The museum is based on the "Mytchett Collection", a collection of documents accumulated at the Historical Museum at Keogh Barracks from 1952. The museum moved into its present building in 1981. The collection of the Queen Alexandra's Royal Army Nursing Corps Museum, previously based at the Royal Pavilion, Aldershot, moved to the site in 1994.
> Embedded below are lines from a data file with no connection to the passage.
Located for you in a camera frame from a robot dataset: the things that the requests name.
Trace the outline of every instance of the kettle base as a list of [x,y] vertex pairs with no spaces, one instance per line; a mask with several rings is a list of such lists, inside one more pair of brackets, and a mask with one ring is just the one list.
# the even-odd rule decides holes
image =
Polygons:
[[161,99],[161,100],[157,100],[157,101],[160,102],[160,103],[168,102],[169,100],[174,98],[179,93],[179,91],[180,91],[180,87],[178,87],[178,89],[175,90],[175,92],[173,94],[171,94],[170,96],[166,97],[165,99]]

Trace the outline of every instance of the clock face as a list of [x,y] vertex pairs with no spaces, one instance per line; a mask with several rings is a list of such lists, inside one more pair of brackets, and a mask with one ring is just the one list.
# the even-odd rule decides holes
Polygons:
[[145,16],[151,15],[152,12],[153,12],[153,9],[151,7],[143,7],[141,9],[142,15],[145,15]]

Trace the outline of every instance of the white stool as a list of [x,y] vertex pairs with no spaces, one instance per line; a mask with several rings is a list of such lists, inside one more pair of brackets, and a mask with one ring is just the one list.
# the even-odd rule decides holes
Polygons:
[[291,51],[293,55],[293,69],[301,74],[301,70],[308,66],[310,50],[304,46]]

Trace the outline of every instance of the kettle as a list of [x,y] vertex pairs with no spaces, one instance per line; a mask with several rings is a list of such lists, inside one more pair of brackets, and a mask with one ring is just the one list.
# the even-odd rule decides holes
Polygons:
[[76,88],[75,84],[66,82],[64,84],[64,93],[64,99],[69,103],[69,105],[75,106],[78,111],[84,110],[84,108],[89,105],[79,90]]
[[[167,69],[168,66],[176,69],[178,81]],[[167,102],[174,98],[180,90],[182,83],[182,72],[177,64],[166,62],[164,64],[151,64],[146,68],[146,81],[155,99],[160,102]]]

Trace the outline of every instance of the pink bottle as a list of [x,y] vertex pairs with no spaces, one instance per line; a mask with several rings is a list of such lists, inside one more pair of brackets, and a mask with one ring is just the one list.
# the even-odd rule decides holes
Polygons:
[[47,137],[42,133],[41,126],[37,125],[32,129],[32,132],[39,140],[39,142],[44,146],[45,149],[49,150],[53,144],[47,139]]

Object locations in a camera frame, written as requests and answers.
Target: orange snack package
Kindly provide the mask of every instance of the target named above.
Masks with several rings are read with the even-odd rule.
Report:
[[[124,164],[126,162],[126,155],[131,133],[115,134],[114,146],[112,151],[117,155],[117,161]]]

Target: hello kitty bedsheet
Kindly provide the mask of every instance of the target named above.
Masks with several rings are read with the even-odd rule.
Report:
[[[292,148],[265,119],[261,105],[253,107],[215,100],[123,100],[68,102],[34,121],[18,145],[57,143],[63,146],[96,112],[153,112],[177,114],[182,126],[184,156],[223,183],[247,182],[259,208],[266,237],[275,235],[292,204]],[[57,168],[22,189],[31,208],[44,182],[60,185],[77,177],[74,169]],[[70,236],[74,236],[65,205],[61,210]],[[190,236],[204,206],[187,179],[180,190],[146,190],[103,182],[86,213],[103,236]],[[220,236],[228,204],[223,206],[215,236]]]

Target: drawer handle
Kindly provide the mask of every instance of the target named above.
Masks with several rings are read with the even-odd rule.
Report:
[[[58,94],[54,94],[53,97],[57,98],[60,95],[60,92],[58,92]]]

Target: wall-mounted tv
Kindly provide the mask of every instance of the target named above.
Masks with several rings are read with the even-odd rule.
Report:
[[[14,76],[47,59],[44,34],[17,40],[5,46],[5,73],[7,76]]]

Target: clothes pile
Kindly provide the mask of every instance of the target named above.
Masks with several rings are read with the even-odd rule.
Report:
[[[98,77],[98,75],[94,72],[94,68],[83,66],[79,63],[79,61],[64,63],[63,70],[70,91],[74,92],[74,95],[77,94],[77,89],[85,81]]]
The museum changed its name from the Army Medical Services Museum to the Museum of Military Medicine in 2016.

==The collection==
The museum presently houses the collections of the Royal Army Medical Corps (RAMC) and Queen Alexandra's Royal Army Nursing Corps (QARANC) the Royal Army Veterinary Corps (RAVC) and the Royal Army Dental Corps (RADC). The collections on display include uniforms and insignia, medical, dental and veterinary equipment, ambulances, an ambulance train ward coach and a large medal collection including 23 of the 29 Victoria Crosses awarded to the Army Medical Services. The collection also includes Florence Nightingale's carriage that she used in the Crimea, adapted for carrying stretchers. The museum includes a shop.

== Future ==
In December 2020, plans were approved for the construction of a new building in Cardiff, into which the museum would relocate. It was announced that the museum at Keogh Barracks would close on 2 August 2025 ahead of the relocation to the new building at Whittington Barracks.